(Stored data)
# # #

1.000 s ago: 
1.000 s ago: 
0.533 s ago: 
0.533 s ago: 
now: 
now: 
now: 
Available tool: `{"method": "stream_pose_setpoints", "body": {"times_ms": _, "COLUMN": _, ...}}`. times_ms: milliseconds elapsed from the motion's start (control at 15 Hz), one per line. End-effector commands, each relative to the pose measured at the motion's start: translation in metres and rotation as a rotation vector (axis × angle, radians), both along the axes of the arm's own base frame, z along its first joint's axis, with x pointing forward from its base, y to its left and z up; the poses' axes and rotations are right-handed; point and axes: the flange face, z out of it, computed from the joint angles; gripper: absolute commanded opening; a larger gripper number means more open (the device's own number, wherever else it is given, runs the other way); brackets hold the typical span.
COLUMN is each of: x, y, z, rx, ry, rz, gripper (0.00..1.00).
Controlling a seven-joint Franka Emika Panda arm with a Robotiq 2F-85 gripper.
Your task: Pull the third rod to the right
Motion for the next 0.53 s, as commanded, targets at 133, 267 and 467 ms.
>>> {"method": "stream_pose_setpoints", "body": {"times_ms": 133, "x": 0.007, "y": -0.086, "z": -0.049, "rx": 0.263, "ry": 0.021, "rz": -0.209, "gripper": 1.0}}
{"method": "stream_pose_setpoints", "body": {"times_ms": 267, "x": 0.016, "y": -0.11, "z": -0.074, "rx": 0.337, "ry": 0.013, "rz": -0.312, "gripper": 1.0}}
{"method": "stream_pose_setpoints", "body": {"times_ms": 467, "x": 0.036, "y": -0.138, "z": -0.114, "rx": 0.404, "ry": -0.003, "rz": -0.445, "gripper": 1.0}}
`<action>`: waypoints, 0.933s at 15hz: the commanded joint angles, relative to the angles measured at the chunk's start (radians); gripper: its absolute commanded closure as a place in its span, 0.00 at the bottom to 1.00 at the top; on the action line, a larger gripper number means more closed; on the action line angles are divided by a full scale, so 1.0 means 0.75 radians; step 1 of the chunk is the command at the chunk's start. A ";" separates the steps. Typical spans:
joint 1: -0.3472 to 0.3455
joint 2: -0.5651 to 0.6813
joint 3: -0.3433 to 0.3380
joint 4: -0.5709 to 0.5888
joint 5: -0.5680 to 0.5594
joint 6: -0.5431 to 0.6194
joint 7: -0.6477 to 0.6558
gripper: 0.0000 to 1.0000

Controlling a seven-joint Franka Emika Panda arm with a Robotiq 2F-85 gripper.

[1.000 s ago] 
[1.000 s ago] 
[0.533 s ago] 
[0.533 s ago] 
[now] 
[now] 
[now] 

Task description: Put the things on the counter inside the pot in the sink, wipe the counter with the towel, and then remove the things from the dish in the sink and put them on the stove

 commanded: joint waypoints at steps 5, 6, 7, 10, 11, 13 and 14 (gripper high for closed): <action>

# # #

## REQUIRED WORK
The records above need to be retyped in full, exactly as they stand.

## SOLUTION BELOW
1.000 s ago: 
1.000 s ago: 
0.533 s ago: 
0.533 s ago: 
now: 
now: 
now: 
Available tool: `{"method": "stream_pose_setpoints", "body": {"times_ms": _, "COLUMN": _, ...}}`. times_ms: milliseconds elapsed from the motion's start (control at 15 Hz), one per line. End-effector commands, each relative to the pose measured at the motion's start: translation in metres and rotation as a rotation vector (axis × angle, radians), both along the axes of the arm's own base frame, z along its first joint's axis, with x pointing forward from its base, y to its left and z up; the poses' axes and rotations are right-handed; point and axes: the flange face, z out of it, computed from the joint angles; gripper: absolute commanded opening; a larger gripper number means more open (the device's own number, wherever else it is given, runs the other way); brackets hold the typical span.
COLUMN is each of: x, y, z, rx, ry, rz, gripper (0.00..1.00).
Controlling a seven-joint Franka Emika Panda arm with a Robotiq 2F-85 gripper.
Your task: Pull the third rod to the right
Motion for the next 0.53 s, as commanded, targets at 133, 267 and 467 ms.
>>> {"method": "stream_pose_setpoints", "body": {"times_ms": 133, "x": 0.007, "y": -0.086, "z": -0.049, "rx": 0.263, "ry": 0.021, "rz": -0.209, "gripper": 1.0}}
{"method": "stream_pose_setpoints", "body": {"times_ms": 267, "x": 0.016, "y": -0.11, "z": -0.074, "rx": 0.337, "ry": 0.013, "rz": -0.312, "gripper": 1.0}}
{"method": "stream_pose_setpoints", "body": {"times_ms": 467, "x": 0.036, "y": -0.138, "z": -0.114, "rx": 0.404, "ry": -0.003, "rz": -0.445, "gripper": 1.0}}
`<action>`: waypoints, 0.933s at 15hz: the commanded joint angles, relative to the angles measured at the chunk's start (radians); gripper: its absolute commanded closure as a place in its span, 0.00 at the bottom to 1.00 at the top; on the action line, a larger gripper number means more closed; on the action line angles are divided by a full scale, so 1.0 means 0.75 radians; step 1 of the chunk is the command at the chunk's start. A ";" separates the steps. Typical spans:
joint 1: -0.3472 to 0.3455
joint 2: -0.5651 to 0.6813
joint 3: -0.3433 to 0.3380
joint 4: -0.5709 to 0.5888
joint 5: -0.5680 to 0.5594
joint 6: -0.5431 to 0.6194
joint 7: -0.6477 to 0.6558
gripper: 0.0000 to 1.0000

Controlling a seven-joint Franka Emika Panda arm with a Robotiq 2F-85 gripper.

[1.000 s ago] 
[1.000 s ago] 
[0.533 s ago] 
[0.533 s ago] 
[now] 
[now] 
[now] 

Task description: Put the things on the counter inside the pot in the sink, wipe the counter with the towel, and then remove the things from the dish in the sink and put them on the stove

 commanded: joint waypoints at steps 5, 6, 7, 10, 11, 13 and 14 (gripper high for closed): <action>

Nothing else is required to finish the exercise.